WHAT TO DO ▸ A complete answer lists every line of the material where the string "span" occurs.
[Start of section]
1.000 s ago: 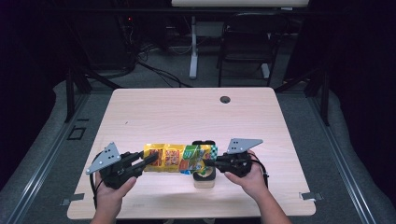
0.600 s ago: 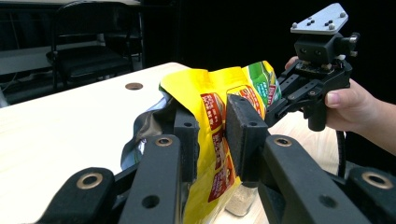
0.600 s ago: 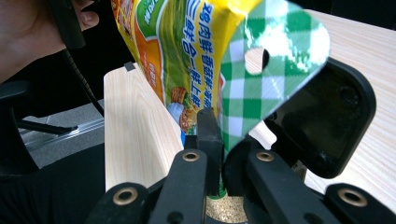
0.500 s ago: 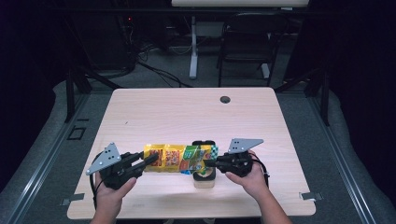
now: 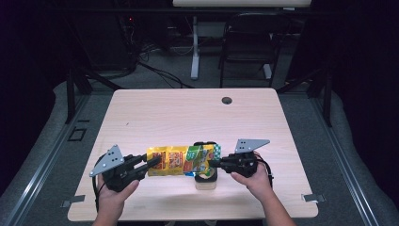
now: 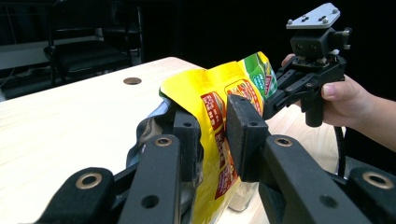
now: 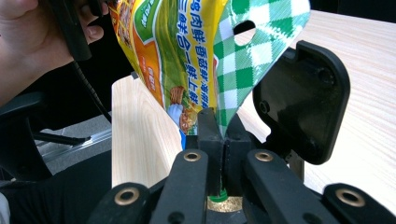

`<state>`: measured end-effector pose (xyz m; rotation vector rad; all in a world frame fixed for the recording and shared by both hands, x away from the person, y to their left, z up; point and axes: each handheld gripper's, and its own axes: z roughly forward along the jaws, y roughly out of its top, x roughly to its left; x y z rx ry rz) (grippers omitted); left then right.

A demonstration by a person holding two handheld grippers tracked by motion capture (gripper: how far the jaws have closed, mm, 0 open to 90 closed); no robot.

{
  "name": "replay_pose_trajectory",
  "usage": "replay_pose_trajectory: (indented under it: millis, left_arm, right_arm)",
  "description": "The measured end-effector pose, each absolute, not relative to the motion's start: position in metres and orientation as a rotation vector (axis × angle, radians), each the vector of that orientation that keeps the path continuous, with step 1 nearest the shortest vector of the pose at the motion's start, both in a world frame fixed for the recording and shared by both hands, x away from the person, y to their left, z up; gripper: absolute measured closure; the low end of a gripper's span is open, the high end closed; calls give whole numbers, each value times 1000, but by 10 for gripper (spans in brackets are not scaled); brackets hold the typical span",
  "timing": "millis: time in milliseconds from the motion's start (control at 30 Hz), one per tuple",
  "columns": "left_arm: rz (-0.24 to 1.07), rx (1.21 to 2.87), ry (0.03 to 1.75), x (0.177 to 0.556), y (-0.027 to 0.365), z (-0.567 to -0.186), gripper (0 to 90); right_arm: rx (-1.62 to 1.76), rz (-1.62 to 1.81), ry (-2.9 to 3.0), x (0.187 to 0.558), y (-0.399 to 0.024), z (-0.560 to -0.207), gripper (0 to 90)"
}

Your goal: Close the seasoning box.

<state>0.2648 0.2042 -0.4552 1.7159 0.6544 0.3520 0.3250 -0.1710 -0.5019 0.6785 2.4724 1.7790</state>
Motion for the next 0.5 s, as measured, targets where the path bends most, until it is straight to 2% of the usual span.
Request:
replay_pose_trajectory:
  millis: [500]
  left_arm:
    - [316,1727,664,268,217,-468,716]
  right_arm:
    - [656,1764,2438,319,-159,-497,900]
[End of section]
EXPECTED ANSWER ▸
  "description": "The measured end-effector pose, each absolute, not relative to the motion's start: position in metres and orientation as a rotation vector (axis × angle, radians), each the vector of that orientation that keeps the path continuous, with step 1 nearest the shortest vector of the pose at the motion's start, both in a world frame fixed for the recording and shared by both hands, x away from the person, y to their left, z up; gripper: absolute measured closure; the low end of a gripper's span is open, the high end closed; calls give whole numbers, each value times 1000, but by 10 for gripper (spans in brackets are not scaled); brackets hold the typical span",
Motion for the next 0.5 s, as measured, targets where the path bends most, until it is straight to 2% of the usual span.

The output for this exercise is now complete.